Object. Glioblastomas multiforme (GBMs) are hypervascular tumors characterized by endothelial cell (EC) proliferation. There is increasing evidence that ECs that infiltrate systemic tumors are different from normal blood vessel cells; whether this difference is seen in the central nervous system between GBM and normal brain tissue is not known. The goal of this investigation was to characterize and compare the functional and phenotypic properties of GBM-associated ECs and normal brain ECs.

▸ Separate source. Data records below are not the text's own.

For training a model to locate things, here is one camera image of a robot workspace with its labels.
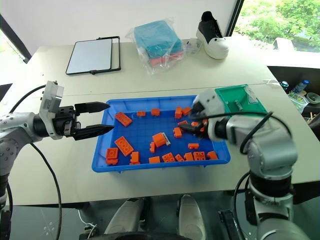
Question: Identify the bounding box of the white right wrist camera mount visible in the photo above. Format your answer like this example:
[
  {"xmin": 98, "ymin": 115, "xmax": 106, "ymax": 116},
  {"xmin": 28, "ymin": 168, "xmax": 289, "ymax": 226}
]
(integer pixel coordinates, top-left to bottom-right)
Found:
[{"xmin": 191, "ymin": 88, "xmax": 228, "ymax": 143}]

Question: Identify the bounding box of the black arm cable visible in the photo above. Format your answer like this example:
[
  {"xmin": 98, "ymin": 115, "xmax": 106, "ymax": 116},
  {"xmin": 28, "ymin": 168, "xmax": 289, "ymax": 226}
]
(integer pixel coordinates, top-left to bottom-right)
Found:
[
  {"xmin": 196, "ymin": 110, "xmax": 274, "ymax": 155},
  {"xmin": 8, "ymin": 84, "xmax": 63, "ymax": 240}
]

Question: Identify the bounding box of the white floor cable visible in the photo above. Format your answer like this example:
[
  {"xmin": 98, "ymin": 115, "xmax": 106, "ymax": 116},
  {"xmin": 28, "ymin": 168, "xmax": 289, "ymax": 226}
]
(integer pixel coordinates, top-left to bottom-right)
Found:
[{"xmin": 76, "ymin": 209, "xmax": 98, "ymax": 234}]

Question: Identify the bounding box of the green plastic bin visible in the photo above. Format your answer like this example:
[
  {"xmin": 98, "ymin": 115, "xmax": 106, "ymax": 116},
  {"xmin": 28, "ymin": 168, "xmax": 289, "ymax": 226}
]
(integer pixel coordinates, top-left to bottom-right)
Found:
[{"xmin": 214, "ymin": 83, "xmax": 269, "ymax": 121}]

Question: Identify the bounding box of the black and white sneaker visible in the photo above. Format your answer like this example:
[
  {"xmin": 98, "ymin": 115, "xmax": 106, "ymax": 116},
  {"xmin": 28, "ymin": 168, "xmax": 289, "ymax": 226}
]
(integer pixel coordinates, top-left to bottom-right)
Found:
[{"xmin": 195, "ymin": 10, "xmax": 231, "ymax": 60}]

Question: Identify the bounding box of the plastic bag of cloths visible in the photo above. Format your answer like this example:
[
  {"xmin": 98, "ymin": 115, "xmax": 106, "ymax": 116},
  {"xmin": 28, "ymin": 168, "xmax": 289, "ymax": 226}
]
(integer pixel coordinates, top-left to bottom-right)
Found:
[{"xmin": 124, "ymin": 16, "xmax": 187, "ymax": 76}]

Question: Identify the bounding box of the white battery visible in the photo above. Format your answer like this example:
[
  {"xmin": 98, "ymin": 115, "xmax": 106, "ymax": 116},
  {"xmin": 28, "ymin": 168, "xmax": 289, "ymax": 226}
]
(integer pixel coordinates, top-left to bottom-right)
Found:
[{"xmin": 161, "ymin": 132, "xmax": 172, "ymax": 147}]

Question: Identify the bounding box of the long flat orange brick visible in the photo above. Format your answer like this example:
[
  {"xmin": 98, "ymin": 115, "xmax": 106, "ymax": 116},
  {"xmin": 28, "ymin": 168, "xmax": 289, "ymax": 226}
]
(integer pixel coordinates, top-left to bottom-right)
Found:
[
  {"xmin": 114, "ymin": 111, "xmax": 133, "ymax": 128},
  {"xmin": 114, "ymin": 136, "xmax": 135, "ymax": 157}
]

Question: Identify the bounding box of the small clear plastic bag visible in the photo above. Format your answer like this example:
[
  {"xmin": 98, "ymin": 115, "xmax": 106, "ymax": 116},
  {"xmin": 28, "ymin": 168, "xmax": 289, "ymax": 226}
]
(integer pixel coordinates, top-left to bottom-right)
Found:
[{"xmin": 183, "ymin": 37, "xmax": 202, "ymax": 55}]

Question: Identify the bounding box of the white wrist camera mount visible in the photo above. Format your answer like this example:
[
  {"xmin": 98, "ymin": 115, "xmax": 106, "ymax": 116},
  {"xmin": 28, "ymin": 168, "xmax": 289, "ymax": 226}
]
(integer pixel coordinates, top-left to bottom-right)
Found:
[
  {"xmin": 38, "ymin": 80, "xmax": 65, "ymax": 140},
  {"xmin": 191, "ymin": 88, "xmax": 228, "ymax": 143}
]

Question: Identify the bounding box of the black floor bracket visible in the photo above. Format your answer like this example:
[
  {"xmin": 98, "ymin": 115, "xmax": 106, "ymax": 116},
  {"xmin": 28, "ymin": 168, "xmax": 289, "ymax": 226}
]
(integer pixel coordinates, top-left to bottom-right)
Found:
[{"xmin": 218, "ymin": 209, "xmax": 245, "ymax": 240}]

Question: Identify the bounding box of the large orange block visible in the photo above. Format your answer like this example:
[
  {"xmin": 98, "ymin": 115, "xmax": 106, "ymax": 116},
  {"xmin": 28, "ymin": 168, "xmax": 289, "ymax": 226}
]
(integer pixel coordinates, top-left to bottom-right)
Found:
[{"xmin": 151, "ymin": 132, "xmax": 168, "ymax": 148}]

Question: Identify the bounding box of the white robot foot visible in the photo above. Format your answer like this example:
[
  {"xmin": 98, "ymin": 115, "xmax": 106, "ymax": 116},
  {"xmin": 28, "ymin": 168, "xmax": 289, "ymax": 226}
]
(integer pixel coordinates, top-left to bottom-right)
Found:
[
  {"xmin": 177, "ymin": 194, "xmax": 207, "ymax": 240},
  {"xmin": 103, "ymin": 197, "xmax": 146, "ymax": 236}
]

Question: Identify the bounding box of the clear plastic water bottle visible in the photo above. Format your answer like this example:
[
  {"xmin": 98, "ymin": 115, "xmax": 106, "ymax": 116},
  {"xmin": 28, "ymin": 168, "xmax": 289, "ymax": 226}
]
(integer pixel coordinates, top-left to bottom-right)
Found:
[{"xmin": 291, "ymin": 79, "xmax": 311, "ymax": 95}]

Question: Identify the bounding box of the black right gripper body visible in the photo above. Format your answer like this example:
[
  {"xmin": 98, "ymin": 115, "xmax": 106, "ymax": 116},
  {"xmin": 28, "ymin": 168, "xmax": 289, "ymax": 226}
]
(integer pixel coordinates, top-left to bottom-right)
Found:
[{"xmin": 190, "ymin": 101, "xmax": 210, "ymax": 139}]

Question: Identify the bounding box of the black framed whiteboard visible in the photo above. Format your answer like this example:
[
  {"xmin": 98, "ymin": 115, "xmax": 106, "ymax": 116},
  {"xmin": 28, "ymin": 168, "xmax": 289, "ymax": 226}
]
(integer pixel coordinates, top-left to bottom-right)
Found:
[{"xmin": 65, "ymin": 35, "xmax": 122, "ymax": 76}]

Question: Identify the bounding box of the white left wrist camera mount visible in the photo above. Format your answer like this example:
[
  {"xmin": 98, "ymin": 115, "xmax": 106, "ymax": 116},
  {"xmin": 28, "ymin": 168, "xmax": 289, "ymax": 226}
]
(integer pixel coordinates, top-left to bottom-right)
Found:
[{"xmin": 38, "ymin": 80, "xmax": 65, "ymax": 140}]

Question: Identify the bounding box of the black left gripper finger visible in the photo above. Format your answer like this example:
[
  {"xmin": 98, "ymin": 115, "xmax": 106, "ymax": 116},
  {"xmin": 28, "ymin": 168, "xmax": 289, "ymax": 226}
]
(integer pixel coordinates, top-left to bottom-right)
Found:
[
  {"xmin": 73, "ymin": 123, "xmax": 116, "ymax": 142},
  {"xmin": 74, "ymin": 100, "xmax": 112, "ymax": 116}
]

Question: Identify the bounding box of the blue plastic bin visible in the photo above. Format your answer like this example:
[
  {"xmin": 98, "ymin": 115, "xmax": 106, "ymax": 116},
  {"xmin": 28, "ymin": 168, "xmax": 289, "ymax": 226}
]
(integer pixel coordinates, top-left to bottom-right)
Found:
[{"xmin": 91, "ymin": 94, "xmax": 231, "ymax": 174}]

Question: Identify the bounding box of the square orange brick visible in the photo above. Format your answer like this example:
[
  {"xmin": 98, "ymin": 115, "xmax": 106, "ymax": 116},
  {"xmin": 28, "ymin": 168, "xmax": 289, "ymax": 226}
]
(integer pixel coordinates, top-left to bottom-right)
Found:
[
  {"xmin": 161, "ymin": 152, "xmax": 177, "ymax": 164},
  {"xmin": 192, "ymin": 150, "xmax": 207, "ymax": 161},
  {"xmin": 105, "ymin": 147, "xmax": 120, "ymax": 160}
]

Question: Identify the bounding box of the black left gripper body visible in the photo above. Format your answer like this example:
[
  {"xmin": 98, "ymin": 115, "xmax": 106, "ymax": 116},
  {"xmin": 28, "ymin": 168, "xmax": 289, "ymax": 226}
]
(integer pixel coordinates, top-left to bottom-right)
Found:
[{"xmin": 51, "ymin": 105, "xmax": 82, "ymax": 138}]

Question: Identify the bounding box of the white label sticker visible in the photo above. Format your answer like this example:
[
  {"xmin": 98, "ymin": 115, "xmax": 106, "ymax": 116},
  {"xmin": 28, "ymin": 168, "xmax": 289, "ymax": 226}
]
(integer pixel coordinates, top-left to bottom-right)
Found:
[{"xmin": 245, "ymin": 85, "xmax": 260, "ymax": 104}]

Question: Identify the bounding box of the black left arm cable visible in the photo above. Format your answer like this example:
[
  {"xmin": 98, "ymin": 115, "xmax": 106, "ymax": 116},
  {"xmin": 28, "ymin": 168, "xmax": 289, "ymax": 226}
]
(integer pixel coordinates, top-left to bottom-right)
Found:
[{"xmin": 8, "ymin": 84, "xmax": 63, "ymax": 240}]

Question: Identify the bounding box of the black window frame bar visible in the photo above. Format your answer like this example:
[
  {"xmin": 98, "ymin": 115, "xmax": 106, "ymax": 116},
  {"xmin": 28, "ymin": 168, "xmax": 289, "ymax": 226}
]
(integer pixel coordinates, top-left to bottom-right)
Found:
[
  {"xmin": 0, "ymin": 13, "xmax": 32, "ymax": 64},
  {"xmin": 225, "ymin": 0, "xmax": 245, "ymax": 39}
]

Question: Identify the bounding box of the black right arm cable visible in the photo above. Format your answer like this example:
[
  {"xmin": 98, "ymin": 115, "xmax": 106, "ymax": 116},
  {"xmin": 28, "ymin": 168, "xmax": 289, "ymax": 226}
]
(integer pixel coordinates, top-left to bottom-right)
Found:
[{"xmin": 196, "ymin": 110, "xmax": 274, "ymax": 155}]

Methods. Human ECs were isolated from fresh tissue specimens, purified using flow cytometry, and characterized by immunostaining. Proliferation was measured by determining bromodeoxyuridine incorporation and Ki-67 staining, and by performing the monotetrazolium assay. The migration rate of the cells was determined using the modified Boyden chamber technique. Apoptosis was evaluated by performing the TUNEL assay, cell death enzyme-linked immunosorbent assay (ELISA), and annexin V staining. Growth factor production was analyzed using the ELISA technique.

The brain tumor ECs differed from normal brain ECs morphologically and by their expression and distribution of specific markers (that is, vascular endothelial cadherin [VE-cadherin] and CD31). Functional differences between the two cell populations were also evident. The brain tumor ECs proliferated more slowly and underwent less apoptosis than normal brain ECs; however, the tumor ECs migrated faster than the normal ECs. The normal ECs were sensitive to growth factors such as vascular endothelial growth factor (VEGF) and endothelin-1 (ET-1), whereas the tumor ECs were not. In addition, the brain tumor ECs constitutively produced higher levels of ET-1 and VEGF, compared with the normal ECs.

Conclusions. The data demonstrated that ECs derived from normal brain and from GBMs have significant phenotypic and functional distinctions. Further characterization of brain tumor ECs is essential for efficient antiangiogenic treatment of gliomas.